Provide a varied, protein-rich diet. Search the pet store for approved betta fish products, as well as give them frozen or processed tropical fish food
Part 3 of 3: Prevention
Step 1. Prepare a first aid kit for the fish
It is quite common for this fish to contract some disease or infection during its life, so you need to be prepared by having the medications available to provide it with the appropriate cures or treatments quickly and efficiently. Medicines can cause stress, so you should only use them if you are sure they are strictly necessary to treat a specific disease or infection. You can find these kits at pet stores. Usually, they should contain the following medicines:
- Mycopur: This is a copper-based drug that fights parasitic, fungal and protozoal infections. It is useful for many problems, such as fungal diseases and ooodinium. You can use this as a preventative if you are trying to get the fish to adapt to a new environment or whenever you introduce a new Betta specimen into the aquarium.
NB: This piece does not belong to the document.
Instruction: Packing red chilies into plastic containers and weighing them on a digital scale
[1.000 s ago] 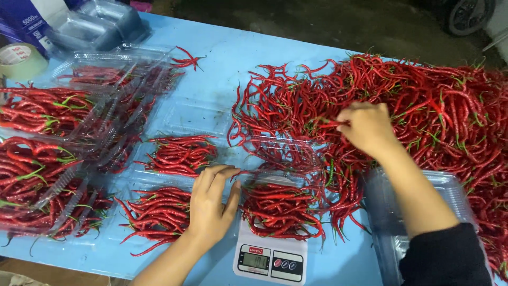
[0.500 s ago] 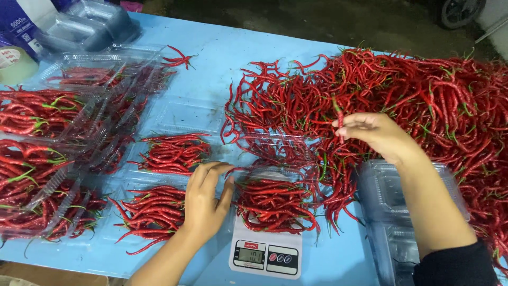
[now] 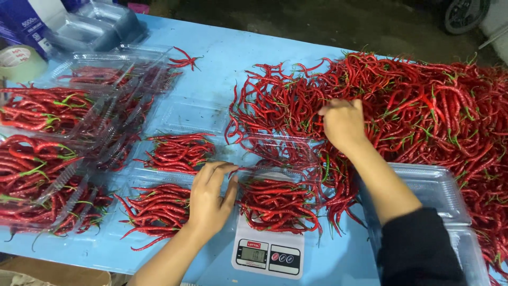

- Canamycin: is an antibiotic available in many pet and aquarium stores. It is used to eradicate bacterial infections.
- Tetracycline: is an antibiotic used for less severe bacterial infections.
- Ampicillin: this is a very useful antibiotic for treating exophthalmia and other infections; you can buy it in aquarium stores and online.
- Dessamor: it is an antifungal treatment that works on different fungi and must always be kept at hand.
- Erythromycin and minocycline: These medicines are often available as tablets and are used to treat mild infections such as fin rot. However, they are not as effective against more serious diseases as other drugs.
Step 2. Change 10-15% of the water every week
In this way, you eliminate the build-up of residues and all the decaying organic material, from leftover food to the dead leaves and roots of plants. If you perform weekly partial water changes, you eliminate toxins and maintain a clean environment for your fish.
- Do not remove any plants or decorations found in the bowl or aquarium. If you remove these elements or clean them, you can kill the beneficial bacteria that filter the tub water; as a result, the quality of the filtering system deteriorates. Likewise, you should not remove the fish from the tank when performing partial water changes, as this would stress the animal and expose it to dangerous bacteria.
- To perform partial changes, remove 10-15% of the old water and replace it with an equal amount of clean, chlorine-free tap water. You can use a siphon to remove dirt from the gravel substrate and decorations. Clean 25-33% of the gravel and decorations this way. Before changing the water, you will also need to use a scraper to remove the algae that have settled on the aquarium walls or decorations.
- If the tub holds less than 40 liters, you need to change 50-100% of the water at least twice a week or every other day. If the container doesn't have a filter, you need to change all the water at least once a day to get rid of waste and toxins. If you mount a lid or filter on the aquarium, you can reduce the frequency of changes and at the same time protect the Betta fish from infection or disease.
- Check the water once a day to make sure it is not cloudy, frothy, or smells bad. these are all signs of bacterial infestation and require a complete water change. This way, you prevent the Betta fish from getting sick or getting infections.
Step 3. Add aquarium salt to eradicate any bacterial infections
Those that lead to fin and tail rot can be avoided by pouring a little salt into the tank. Unlike table salt, aquarium salt does not contain additives, such as iodine or calcium silicate.